It wouldn't be much of a "new machine," simple double ended free piston linear alternator engines have been built before, using a variety of pressure sources to operate them.
Some durability can be sacrificed if the engine is cheap/easy enough to construct. Seals are cheap and easy to replace. High temperature fluoropolymer bearings and seals rated to at least 180*C are available.

[Edited on 5-11-2011 by 497]

watson.fawkes - 5-11-2011 at 04:55

I think the largest problem you're going to have it the total cycle rating on the off-the shelf solenoid valves. If they're rated, say, 1,000,000 cycles, and you're running at 100 rpm, then you're only talking about just shy of a week of continuous running. That kind of valve just isn't designed for what you're thinking of doing with it.

bbartlog - 5-11-2011 at 05:42

Quote:
for a given rpm, displacement, and max pressure a steam engine will be much more powerful than a stirling.


Now you've lost me.... don't the parameters you mention pretty well define the power output (I mean I guess you also need min pressure or better the overall shape of the time/pressure in there somewhere but still)? Not saying that a steam engine mightn't be more powerful but if it is it would be due to better numbers in one of those areas...


497 - 5-11-2011 at 09:38

My point was just that a steam engine can developed far higher force on the piston than a stirling. To get much power from a stirling, the working gas must be highly pressurized. Usually to many hundreds of psi. So a pneumatic cylinder is simply not very suitable.

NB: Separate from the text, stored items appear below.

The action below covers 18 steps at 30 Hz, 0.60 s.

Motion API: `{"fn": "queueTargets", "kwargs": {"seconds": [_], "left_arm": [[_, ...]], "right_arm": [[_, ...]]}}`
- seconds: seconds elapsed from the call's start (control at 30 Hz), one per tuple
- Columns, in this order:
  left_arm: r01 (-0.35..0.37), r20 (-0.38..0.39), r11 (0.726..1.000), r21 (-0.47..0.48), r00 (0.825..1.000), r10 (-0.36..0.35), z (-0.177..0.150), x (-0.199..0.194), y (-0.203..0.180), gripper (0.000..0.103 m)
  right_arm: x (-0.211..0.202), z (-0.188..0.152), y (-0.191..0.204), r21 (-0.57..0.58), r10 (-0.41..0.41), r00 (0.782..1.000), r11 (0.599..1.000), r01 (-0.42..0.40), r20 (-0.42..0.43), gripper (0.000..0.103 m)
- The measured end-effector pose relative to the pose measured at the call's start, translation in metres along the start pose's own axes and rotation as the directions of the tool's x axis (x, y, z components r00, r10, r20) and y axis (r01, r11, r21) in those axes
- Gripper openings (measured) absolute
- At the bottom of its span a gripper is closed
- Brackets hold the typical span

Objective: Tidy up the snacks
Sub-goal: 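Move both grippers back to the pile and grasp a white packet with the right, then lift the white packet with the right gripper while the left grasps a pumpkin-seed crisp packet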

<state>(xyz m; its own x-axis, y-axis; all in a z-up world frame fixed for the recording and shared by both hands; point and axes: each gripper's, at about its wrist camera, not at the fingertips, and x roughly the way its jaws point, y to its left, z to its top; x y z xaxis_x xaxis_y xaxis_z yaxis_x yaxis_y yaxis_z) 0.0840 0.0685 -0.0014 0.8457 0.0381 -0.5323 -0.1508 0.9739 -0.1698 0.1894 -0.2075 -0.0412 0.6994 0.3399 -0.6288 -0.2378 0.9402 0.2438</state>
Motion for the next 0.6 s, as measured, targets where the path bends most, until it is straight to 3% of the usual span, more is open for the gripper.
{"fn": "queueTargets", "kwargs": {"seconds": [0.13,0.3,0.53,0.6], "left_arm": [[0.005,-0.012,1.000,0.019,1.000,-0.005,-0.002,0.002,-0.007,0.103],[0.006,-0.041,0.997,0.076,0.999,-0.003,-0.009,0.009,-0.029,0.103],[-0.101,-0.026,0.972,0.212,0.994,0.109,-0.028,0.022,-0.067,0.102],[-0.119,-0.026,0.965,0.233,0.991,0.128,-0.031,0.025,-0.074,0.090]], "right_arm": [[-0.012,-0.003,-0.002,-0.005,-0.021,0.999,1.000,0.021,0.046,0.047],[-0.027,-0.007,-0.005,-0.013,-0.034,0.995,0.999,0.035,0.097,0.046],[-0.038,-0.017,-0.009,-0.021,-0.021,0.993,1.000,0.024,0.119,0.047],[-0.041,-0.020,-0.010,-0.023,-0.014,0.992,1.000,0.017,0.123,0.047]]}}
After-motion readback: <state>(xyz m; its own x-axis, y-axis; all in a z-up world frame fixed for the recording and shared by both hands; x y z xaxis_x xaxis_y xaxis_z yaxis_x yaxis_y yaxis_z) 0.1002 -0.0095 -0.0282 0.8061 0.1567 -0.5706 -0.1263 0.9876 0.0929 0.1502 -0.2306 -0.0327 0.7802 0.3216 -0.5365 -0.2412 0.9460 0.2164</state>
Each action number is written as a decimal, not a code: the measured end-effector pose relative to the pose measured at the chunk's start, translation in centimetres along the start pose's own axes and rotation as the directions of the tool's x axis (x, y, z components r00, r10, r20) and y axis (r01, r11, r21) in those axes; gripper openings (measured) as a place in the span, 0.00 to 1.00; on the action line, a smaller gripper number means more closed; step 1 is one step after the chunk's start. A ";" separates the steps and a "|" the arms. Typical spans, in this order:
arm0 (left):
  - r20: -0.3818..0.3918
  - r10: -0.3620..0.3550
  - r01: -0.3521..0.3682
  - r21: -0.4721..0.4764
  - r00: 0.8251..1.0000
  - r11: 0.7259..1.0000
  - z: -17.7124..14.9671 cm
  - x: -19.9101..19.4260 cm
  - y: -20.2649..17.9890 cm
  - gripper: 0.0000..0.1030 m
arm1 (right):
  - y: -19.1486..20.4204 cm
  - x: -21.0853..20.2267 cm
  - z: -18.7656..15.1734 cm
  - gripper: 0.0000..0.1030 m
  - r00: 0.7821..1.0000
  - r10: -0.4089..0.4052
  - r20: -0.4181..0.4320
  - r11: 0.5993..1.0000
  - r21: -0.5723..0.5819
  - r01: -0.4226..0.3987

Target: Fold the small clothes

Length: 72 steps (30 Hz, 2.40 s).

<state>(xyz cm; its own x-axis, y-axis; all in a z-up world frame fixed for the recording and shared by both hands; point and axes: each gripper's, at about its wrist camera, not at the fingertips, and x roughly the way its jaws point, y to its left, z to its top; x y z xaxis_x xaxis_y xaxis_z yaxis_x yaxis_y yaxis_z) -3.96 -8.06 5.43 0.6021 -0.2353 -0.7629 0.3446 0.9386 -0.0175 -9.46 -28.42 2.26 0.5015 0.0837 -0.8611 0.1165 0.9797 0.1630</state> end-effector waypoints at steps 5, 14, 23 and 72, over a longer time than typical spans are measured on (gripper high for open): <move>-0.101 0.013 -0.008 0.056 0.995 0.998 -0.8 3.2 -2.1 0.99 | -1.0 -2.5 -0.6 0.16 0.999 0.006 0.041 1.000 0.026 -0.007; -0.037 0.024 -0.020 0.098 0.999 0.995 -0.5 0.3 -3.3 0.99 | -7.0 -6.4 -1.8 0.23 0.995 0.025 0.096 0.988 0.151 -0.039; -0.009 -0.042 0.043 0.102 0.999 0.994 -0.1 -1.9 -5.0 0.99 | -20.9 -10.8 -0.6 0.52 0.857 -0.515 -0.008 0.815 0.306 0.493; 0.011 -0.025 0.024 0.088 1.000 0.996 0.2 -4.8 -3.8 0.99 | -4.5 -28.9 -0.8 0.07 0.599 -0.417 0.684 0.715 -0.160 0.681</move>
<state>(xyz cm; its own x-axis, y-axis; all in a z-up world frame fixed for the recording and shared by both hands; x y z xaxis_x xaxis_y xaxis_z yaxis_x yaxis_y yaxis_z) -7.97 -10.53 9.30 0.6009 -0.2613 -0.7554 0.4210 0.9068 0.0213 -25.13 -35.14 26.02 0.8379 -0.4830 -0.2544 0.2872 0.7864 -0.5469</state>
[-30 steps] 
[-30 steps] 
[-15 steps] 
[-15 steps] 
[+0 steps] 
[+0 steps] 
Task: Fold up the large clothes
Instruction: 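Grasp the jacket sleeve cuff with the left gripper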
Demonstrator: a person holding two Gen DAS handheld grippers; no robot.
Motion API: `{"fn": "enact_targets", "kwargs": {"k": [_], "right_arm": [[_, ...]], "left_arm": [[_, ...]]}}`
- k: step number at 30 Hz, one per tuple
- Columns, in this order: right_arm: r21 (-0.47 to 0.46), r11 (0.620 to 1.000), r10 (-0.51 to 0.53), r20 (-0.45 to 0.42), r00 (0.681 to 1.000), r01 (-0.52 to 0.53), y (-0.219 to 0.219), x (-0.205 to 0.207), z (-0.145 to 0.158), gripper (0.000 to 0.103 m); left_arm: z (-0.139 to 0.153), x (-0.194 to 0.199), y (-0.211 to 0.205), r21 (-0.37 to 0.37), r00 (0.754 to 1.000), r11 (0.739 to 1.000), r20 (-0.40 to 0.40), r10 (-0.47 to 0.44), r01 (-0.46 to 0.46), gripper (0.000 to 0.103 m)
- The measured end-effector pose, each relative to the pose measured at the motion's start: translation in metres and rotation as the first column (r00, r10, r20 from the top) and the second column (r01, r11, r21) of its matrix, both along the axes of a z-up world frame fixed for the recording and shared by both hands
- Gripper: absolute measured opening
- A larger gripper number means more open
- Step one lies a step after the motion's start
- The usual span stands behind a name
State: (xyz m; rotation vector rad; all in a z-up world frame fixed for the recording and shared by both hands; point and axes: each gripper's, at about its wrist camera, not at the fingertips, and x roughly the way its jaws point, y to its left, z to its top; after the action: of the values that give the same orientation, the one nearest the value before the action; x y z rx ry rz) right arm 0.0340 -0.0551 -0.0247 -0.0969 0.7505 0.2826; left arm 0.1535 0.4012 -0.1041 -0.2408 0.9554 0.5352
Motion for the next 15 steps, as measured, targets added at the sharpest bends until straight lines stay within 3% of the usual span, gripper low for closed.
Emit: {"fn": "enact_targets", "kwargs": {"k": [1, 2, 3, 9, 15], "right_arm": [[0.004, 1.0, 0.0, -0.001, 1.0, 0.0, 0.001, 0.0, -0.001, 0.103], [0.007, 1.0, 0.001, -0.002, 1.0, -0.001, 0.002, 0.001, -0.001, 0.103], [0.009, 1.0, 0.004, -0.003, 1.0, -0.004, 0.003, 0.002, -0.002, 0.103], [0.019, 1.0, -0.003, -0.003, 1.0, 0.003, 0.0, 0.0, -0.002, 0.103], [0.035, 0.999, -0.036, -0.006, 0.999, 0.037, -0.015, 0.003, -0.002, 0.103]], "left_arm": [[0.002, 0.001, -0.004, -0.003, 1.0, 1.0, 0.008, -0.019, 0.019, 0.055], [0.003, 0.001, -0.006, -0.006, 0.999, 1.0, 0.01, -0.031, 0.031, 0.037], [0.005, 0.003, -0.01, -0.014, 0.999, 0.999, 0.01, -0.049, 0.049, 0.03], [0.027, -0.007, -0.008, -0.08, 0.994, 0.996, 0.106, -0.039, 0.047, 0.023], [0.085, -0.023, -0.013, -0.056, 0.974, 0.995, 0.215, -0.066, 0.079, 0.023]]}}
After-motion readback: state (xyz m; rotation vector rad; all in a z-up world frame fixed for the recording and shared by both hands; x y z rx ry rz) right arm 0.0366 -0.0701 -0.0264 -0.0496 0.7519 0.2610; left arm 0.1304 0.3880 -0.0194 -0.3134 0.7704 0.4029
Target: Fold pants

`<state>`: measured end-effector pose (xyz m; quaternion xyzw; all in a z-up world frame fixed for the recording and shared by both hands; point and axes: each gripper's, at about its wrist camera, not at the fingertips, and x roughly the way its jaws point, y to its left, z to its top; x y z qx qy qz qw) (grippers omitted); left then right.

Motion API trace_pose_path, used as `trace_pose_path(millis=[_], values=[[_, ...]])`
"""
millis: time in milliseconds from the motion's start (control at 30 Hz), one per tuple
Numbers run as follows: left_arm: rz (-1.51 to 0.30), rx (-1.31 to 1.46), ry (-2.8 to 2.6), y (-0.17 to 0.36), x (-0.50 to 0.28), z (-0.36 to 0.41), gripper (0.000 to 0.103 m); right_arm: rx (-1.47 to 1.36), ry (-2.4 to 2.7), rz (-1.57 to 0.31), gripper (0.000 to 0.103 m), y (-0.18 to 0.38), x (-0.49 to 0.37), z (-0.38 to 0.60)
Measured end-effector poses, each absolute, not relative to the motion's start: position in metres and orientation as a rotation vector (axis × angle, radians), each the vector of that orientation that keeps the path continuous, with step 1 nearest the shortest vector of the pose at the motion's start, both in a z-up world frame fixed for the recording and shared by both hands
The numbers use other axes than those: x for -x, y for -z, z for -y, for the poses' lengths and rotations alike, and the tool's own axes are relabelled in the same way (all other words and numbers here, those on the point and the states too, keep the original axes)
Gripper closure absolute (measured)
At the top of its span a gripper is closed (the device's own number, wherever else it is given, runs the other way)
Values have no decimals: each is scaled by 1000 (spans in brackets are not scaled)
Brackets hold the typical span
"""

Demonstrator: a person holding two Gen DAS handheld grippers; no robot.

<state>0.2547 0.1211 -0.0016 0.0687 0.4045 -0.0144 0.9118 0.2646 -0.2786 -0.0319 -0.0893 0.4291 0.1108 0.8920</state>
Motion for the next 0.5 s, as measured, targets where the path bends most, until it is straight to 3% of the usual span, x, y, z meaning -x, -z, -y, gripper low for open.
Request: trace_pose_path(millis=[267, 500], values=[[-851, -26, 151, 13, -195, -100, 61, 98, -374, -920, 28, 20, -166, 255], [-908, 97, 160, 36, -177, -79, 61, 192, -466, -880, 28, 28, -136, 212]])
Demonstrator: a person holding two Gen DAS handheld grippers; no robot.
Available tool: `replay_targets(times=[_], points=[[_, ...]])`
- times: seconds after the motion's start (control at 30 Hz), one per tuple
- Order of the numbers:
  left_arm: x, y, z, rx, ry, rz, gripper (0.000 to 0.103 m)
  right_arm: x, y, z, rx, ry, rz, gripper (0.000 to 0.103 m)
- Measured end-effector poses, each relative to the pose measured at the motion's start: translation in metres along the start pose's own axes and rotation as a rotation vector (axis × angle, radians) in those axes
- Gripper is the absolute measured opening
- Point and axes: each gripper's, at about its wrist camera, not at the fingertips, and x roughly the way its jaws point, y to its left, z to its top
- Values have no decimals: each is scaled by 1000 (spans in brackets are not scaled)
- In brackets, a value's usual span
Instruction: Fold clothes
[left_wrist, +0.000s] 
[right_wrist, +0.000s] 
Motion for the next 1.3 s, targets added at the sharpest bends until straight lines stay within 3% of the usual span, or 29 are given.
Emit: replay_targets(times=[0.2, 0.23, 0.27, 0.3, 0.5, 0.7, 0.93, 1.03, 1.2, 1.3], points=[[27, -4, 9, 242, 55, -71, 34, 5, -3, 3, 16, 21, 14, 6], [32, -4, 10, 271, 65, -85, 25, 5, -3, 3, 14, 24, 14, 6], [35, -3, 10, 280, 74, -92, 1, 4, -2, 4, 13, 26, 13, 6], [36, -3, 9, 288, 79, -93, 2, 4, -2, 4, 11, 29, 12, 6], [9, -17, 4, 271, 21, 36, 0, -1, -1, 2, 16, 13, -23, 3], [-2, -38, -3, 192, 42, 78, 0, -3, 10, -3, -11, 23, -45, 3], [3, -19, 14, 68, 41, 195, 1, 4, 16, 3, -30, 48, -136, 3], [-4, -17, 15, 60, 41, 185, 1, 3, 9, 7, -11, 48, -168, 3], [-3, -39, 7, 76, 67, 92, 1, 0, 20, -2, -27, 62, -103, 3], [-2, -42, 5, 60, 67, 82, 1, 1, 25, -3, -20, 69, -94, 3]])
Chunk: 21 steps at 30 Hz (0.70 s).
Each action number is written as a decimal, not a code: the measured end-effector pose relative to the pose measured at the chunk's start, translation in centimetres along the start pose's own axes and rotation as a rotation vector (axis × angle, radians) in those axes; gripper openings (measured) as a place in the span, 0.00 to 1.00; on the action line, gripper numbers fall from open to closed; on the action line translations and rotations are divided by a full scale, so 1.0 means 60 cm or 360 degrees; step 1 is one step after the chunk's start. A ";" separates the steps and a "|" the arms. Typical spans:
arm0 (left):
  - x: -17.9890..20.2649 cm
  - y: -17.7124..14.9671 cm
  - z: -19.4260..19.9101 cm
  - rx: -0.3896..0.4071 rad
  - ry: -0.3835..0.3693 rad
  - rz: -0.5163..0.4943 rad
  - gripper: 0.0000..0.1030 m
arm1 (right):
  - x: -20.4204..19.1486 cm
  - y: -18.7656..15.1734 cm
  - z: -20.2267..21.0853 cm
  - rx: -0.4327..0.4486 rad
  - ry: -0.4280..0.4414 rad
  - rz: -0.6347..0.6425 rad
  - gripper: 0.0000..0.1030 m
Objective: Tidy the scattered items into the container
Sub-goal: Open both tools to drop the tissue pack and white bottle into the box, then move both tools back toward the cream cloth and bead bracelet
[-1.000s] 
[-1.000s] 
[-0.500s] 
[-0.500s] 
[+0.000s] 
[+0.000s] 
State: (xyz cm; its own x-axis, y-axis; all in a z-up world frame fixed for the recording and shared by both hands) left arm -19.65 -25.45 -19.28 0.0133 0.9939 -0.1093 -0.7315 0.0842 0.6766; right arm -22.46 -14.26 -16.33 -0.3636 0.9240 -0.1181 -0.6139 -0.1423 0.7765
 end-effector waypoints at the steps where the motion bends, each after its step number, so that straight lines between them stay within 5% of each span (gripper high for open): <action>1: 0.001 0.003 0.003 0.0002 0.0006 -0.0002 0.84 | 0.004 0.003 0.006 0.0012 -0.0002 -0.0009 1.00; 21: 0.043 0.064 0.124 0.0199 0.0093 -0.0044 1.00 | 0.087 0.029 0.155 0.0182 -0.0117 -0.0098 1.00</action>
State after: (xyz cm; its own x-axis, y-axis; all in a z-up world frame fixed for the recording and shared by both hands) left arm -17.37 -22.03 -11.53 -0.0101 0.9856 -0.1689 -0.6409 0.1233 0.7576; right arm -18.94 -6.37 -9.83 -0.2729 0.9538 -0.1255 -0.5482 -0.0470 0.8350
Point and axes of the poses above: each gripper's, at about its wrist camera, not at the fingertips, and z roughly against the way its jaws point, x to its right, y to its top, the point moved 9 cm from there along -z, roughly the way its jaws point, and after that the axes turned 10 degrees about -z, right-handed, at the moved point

I wondered about solenoid durability. There are so many other other options for valve gear though. I wonder about using a little variable speed electric motor to turn a free spinning ball valve?

Neil - 5-11-2011 at 10:41

For fun, how do you kill a Stirling engine? You lubricate it.

A Stirling piston has to be designed so that it functions with essentially a frictionless seal. Air cylinders and the like have far to much friction to ever be useful in a Stirling engine. if you build a Stirling to run off of huge thermal variations, by the time all is said and done you really just have an inefficient steam engine.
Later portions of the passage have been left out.